VetBooks.ir Evasion of Natural Killer Cells
NK cells kill virus-infected cells at an early stage of infection before
T and B cells are fully activated. Cytotoxic T cells kill targets that
express foreign antigens on MHC class I molecules. NK cells kill
targets that fail to express these MHC class I molecules. For a virus
to survive, it must induce the selective downregulation of some
MHC class I molecules, enabling the virus-infected cells to evade
destruction by T cells while at the same time preventing NK cell
activation. Some viruses may decrease the expression of the stress-
related protein MIC-B and so inhibit NK cell mediated cytotoxicity.

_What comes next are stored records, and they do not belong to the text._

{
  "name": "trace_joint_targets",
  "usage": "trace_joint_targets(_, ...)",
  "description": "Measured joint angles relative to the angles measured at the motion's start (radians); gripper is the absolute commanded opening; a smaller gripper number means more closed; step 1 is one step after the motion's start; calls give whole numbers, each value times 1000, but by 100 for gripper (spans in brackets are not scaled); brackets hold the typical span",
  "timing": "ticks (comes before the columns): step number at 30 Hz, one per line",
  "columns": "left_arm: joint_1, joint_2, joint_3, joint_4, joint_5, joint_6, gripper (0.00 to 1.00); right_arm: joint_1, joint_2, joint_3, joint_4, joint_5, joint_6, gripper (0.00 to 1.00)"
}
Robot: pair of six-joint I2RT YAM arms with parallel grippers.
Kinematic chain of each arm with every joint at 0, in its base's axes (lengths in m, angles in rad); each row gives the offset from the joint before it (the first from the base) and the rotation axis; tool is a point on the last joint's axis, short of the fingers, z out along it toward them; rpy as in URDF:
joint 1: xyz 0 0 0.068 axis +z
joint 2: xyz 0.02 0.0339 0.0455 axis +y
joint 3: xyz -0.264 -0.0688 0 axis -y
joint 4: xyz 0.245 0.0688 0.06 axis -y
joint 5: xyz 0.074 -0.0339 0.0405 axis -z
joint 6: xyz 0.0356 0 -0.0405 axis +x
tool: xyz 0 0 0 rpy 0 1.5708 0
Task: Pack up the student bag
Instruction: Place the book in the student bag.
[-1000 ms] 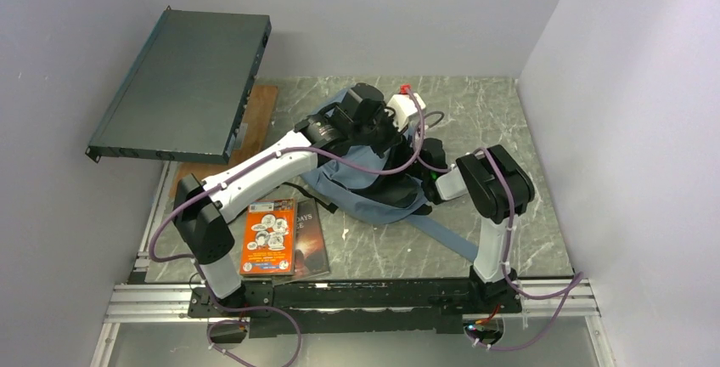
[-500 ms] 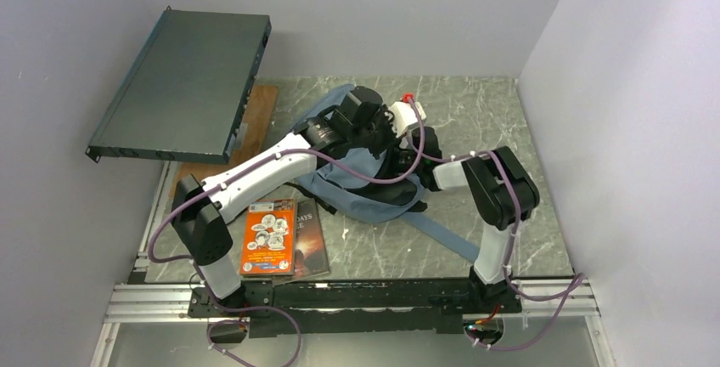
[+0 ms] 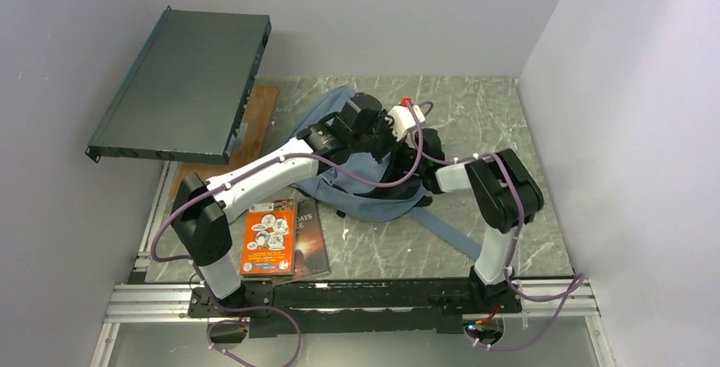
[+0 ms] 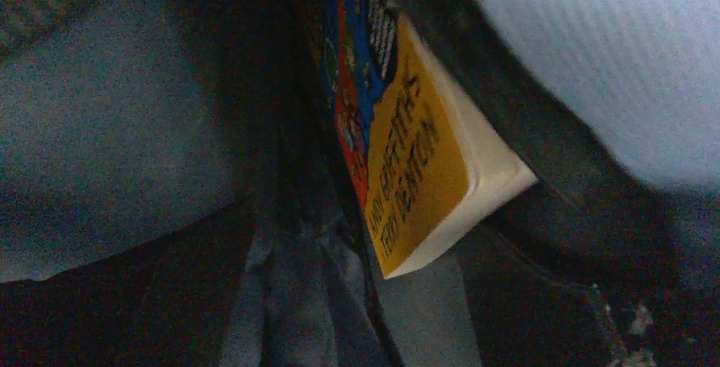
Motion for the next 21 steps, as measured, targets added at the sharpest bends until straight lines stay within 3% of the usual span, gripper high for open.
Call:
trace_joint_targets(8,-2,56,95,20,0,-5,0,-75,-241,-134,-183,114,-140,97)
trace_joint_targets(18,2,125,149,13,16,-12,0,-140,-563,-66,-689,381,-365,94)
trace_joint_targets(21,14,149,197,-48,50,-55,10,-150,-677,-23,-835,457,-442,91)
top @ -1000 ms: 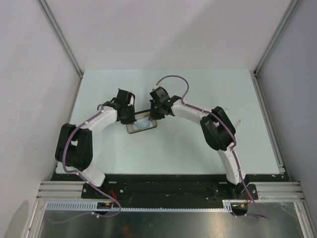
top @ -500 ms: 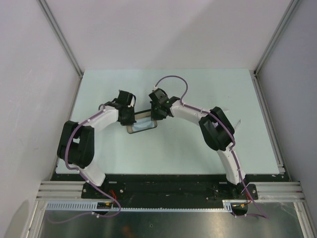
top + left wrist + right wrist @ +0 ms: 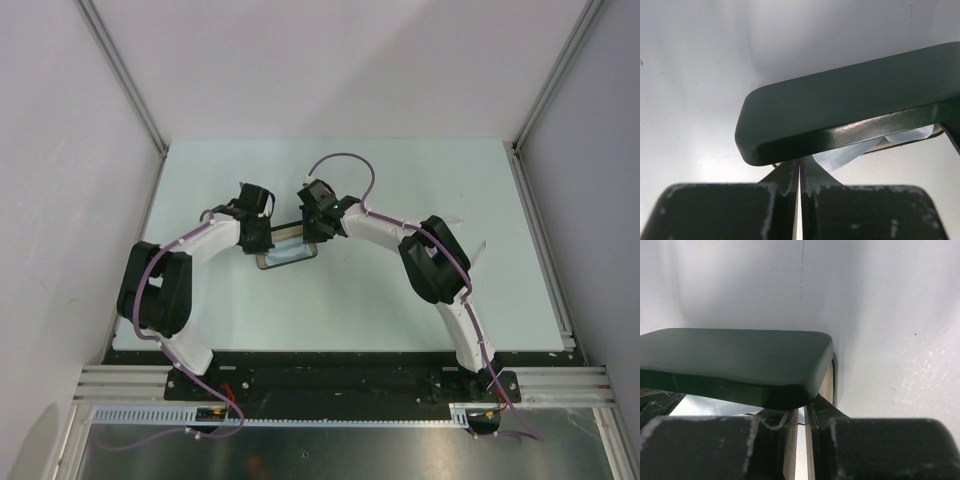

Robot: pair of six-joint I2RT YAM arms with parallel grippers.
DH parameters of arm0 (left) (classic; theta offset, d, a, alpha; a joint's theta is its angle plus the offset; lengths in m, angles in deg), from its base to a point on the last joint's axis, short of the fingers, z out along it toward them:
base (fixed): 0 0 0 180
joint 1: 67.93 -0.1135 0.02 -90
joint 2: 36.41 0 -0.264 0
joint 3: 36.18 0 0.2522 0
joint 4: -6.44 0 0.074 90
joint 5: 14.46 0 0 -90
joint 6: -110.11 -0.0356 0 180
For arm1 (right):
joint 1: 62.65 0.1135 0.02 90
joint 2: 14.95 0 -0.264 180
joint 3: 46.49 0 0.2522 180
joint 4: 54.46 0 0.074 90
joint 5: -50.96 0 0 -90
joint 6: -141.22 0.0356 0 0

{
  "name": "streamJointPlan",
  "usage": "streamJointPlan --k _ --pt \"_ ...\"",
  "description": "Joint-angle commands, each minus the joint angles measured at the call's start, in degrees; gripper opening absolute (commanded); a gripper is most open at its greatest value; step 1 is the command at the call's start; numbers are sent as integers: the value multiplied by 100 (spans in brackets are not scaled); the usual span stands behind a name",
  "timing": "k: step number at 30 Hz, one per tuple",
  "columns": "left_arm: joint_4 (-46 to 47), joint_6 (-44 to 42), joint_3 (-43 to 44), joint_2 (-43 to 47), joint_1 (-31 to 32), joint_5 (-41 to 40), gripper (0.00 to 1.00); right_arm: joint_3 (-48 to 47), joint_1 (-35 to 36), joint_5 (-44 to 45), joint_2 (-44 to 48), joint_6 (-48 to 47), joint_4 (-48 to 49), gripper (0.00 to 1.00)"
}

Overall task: Organize the sunglasses
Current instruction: Place the glasses cleaning cloth in the sunglasses case.

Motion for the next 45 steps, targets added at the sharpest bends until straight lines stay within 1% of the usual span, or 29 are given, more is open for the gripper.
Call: streamJointPlan --k 1,2,3,5,16,25,31,35,38,40,45 --pt "-21 114 -32 -63 -35 -175 0 -270 35 138 -43 -138 161 15" --pt "-30 105 -24 -89 -35 -175 0 -261 35 138 -25 -155 161 17" --pt "-30 105 -32 -80 -35 -175 0 -261 35 147 -25 -156 170 23" --pt "-47 105 -24 -107 -35 -184 0 -244 35 156 28 -164 179 26" --pt "-65 105 12 -230 -27 -193 0 -156 44 445 256 -261 135 34" --pt "-83 176 82 -195 -27 -553 0 231 211 709 616 -331 416 34" --pt "-74 228 196 -195 -27 -448 0 293 247 657 608 -296 521 33" --pt "-83 263 205 -239 -27 -518 0 301 264 464 573 -305 574 32" --pt "-83 255 188 -282 -27 -500 4 293 264 331 538 -323 627 31" --pt "-74 263 205 -291 -27 -474 6 328 273 288 511 -323 654 26" --pt "-65 342 284 -335 -18 -579 12 442 273 226 476 -279 820 25"
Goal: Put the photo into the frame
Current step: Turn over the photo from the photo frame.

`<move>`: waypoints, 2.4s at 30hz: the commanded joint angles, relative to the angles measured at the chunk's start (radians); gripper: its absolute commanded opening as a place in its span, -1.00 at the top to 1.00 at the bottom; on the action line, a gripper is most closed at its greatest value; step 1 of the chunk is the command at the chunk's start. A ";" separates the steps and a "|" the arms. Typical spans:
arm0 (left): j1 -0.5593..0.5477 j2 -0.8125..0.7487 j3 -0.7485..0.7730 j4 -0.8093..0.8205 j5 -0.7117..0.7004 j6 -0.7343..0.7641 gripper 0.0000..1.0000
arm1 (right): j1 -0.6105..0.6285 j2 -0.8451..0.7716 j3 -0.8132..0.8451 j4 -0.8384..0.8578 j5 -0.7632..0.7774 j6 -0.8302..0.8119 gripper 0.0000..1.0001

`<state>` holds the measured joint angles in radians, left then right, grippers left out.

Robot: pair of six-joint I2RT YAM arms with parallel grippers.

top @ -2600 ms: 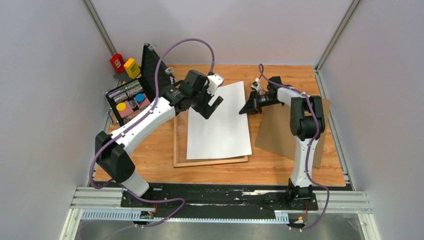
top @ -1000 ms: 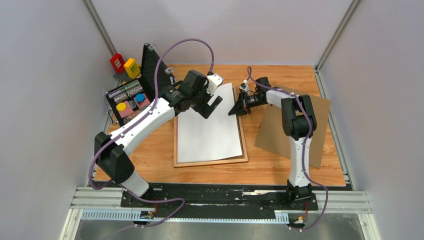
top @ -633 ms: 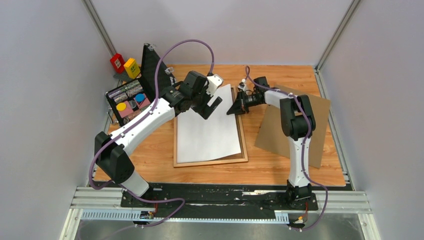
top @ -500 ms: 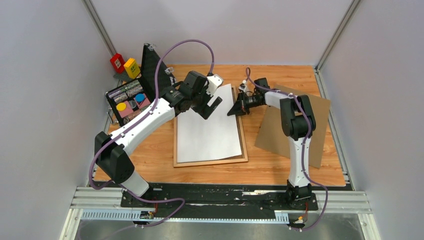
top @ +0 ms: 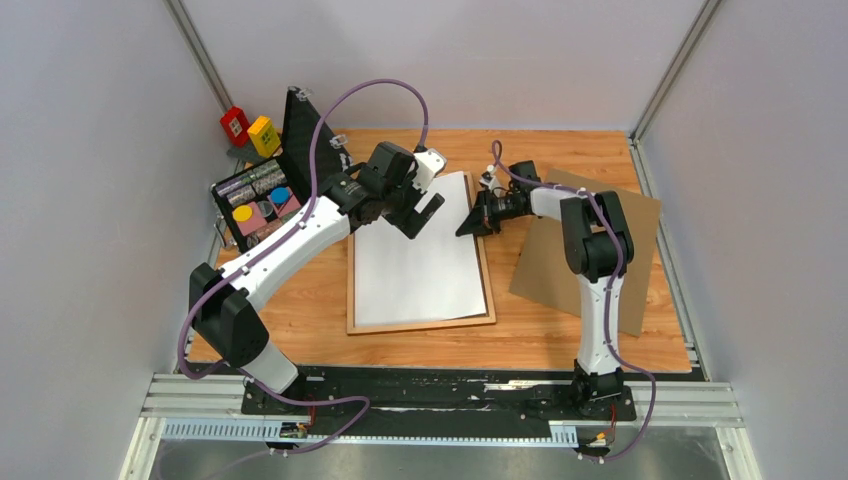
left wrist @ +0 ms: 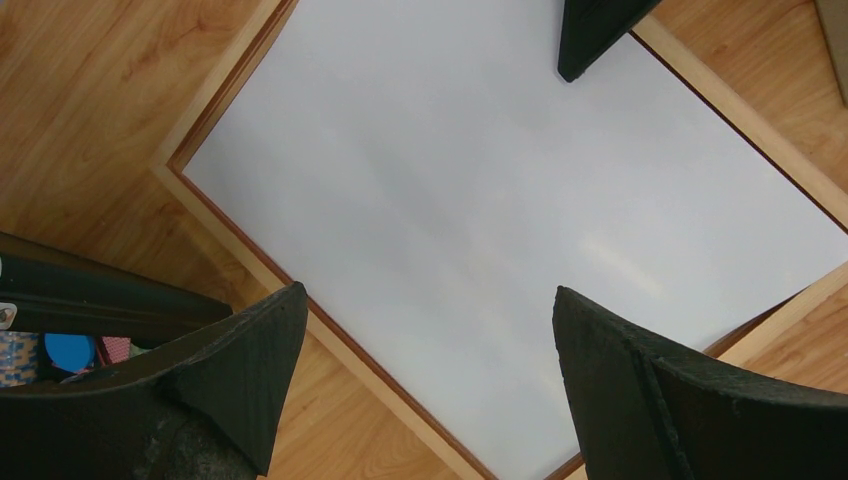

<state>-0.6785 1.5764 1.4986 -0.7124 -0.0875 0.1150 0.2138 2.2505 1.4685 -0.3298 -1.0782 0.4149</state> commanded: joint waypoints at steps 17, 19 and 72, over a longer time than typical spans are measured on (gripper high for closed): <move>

Alterations in the B Cell System
One of the simplest mechanisms of viral immune evasion involves
antigenic variation of RNA viruses. Rapidly occurring point
mutations accompanied by poor editing functions of RNA
polymerases permit the generation of closely related but distinct
viruses. The most significant examples of this occur among the
influenza A viruses and the lentiviruses.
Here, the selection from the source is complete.